■ Exercise brief ■
Where a line below holds the string "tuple", count it; then give the total without any other words.

■ Data for processing ■
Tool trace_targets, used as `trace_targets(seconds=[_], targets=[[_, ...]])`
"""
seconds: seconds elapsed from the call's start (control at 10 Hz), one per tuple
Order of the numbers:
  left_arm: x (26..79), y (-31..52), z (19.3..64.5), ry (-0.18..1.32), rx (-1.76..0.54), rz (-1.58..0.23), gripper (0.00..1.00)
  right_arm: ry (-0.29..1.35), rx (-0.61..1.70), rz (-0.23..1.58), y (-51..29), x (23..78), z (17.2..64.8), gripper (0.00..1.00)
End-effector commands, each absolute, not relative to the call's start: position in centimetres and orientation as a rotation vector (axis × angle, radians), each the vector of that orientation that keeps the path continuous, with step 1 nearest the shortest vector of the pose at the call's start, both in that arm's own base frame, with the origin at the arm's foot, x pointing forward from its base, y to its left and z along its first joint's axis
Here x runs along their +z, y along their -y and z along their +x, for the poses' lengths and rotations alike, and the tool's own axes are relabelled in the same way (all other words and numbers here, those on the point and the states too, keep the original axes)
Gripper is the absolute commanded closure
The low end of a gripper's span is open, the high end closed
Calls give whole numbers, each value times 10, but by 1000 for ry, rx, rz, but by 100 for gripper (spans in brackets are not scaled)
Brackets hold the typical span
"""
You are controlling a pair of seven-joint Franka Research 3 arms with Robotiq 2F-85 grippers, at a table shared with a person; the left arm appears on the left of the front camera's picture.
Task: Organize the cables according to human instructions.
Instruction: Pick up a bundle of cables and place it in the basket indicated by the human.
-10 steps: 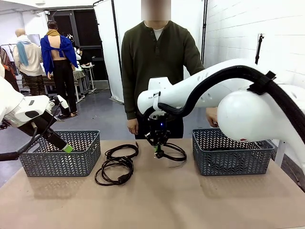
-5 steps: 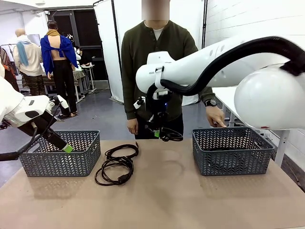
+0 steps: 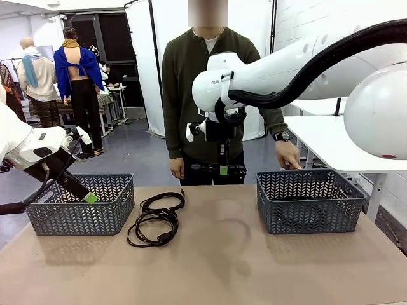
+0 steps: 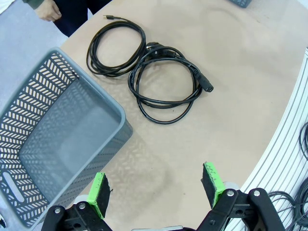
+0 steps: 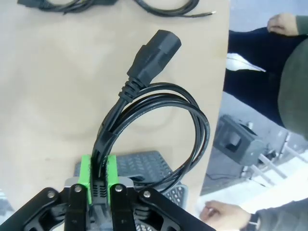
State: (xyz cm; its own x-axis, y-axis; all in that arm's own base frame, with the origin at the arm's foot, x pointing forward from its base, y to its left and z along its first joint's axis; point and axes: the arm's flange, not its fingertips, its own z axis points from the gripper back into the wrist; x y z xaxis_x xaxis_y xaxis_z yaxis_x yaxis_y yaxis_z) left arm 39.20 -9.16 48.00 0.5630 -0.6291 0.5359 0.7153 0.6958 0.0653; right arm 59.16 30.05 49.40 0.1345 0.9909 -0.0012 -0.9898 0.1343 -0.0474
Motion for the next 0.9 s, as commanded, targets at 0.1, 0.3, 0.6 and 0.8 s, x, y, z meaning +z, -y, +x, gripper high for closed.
trace_targets(seconds=[0.1, 0.3, 0.6, 0.8], targets=[[480, 90, 393, 563, -787, -185, 0, 41, 1404, -23, -305, 494, 596, 100], [480, 90, 393, 563, -787, -185, 0, 41, 1404, -23, -305, 494, 596, 100], [480, 90, 393, 563, -787, -185, 0, 34, 1423, -30, -304, 491, 593, 100], [480, 90, 393, 563, -787, -185, 0, 80, 1499, -76, -302, 506, 584, 100]])
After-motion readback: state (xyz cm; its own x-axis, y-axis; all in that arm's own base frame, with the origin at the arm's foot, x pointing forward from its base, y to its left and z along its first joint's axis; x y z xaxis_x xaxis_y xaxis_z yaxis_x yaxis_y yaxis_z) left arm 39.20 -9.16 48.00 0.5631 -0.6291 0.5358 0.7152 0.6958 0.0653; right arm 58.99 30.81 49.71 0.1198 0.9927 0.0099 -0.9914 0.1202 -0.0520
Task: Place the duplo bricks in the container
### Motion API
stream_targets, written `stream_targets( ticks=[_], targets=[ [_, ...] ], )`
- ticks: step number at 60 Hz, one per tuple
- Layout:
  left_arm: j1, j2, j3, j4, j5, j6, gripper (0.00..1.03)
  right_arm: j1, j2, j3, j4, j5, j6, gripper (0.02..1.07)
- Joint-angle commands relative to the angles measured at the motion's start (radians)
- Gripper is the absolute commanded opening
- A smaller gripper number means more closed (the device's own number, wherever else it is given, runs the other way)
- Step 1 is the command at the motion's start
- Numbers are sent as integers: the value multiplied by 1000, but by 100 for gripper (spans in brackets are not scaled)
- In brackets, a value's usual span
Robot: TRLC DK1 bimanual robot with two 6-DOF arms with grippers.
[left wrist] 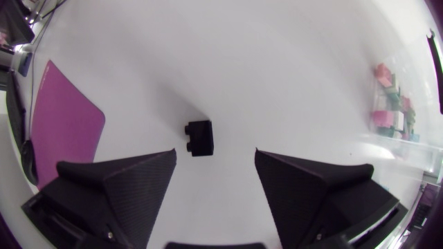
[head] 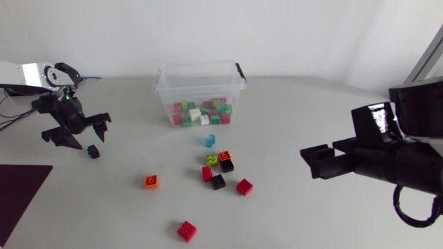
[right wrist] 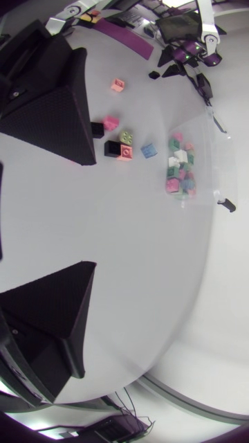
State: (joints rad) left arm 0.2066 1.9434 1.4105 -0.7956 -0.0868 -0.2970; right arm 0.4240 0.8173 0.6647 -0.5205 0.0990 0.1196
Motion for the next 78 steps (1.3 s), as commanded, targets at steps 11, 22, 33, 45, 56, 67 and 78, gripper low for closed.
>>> stream_targets(
  ticks=[11,22,33,45,56,67,78],
  targets=[
    [22,121,74,-17,-16,-64,67,22,83,52,-9,-5,-31,102],
    [47,158,74,-11,-24,-73,67,33,123,67,-1,-5,-37,102],
    [42,180,77,7,-28,-87,67,47,152,72,4,2,-44,102],
    [30,177,70,6,-30,-113,63,48,152,78,-3,16,-44,102],
    [37,180,76,13,-28,-120,61,48,149,78,-7,18,-49,102],
    [43,169,65,38,-25,-117,48,50,149,78,-6,16,-51,102],
    [51,167,61,49,7,-103,43,55,149,82,-9,18,-52,102]
  ],
)
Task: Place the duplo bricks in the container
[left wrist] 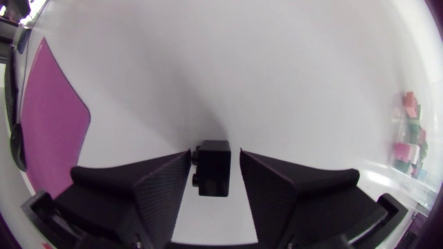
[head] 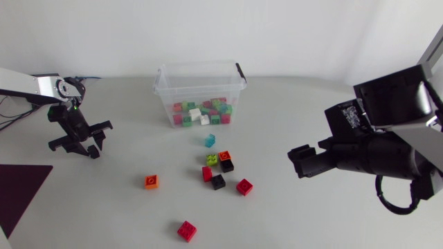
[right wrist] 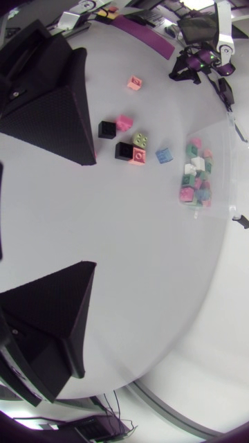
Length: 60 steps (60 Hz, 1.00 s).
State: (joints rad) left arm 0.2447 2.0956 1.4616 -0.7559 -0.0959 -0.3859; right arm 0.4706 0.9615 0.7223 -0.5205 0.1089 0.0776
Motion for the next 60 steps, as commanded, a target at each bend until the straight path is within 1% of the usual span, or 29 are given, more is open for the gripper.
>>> stream_targets(
  ticks=[1,12,18,21,23,26,34,35,43,48,58,60],
  targets=[
    [15,15,8,12,19,-13,43,8,5,25,-10,8,-10,102],
    [25,11,-6,36,35,-5,38,13,3,25,-19,8,-21,102],
    [28,9,-10,47,42,-1,30,19,3,25,-27,8,-29,102],
    [30,9,-17,49,42,1,29,22,3,25,-29,8,-32,102],
    [30,7,-18,50,42,1,24,23,3,25,-29,8,-32,102],
    [31,4,-26,50,42,1,19,23,5,25,-29,8,-32,102],
    [25,-12,-30,24,41,12,18,30,26,25,-29,8,-35,102],
    [22,-25,-33,17,41,19,16,33,46,23,-27,6,-42,102],
    [4,-92,-32,-33,41,68,16,40,186,29,-26,5,-76,102],
    [-7,-138,-30,-59,42,94,16,72,252,46,-26,-2,-76,102],
    [-53,-252,-23,-111,73,168,16,126,361,94,-32,-40,-118,102],
    [-65,-278,-21,-111,78,180,16,128,393,109,-35,-71,-147,102]
  ],
)
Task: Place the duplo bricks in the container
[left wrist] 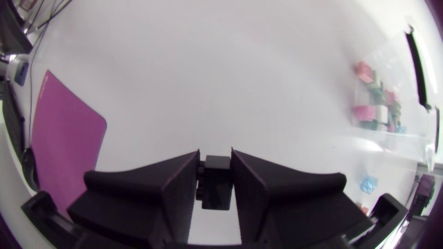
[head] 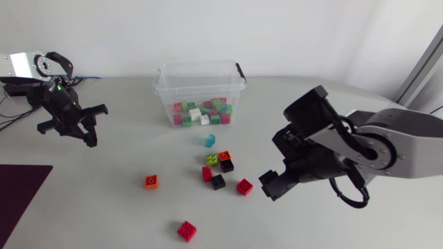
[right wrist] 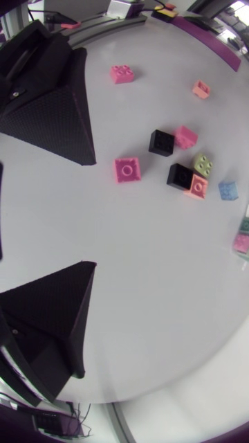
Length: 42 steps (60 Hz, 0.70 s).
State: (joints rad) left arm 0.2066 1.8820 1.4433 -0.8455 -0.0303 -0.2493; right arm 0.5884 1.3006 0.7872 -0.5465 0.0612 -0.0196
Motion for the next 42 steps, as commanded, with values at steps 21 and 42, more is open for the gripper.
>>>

■ Task result ■
2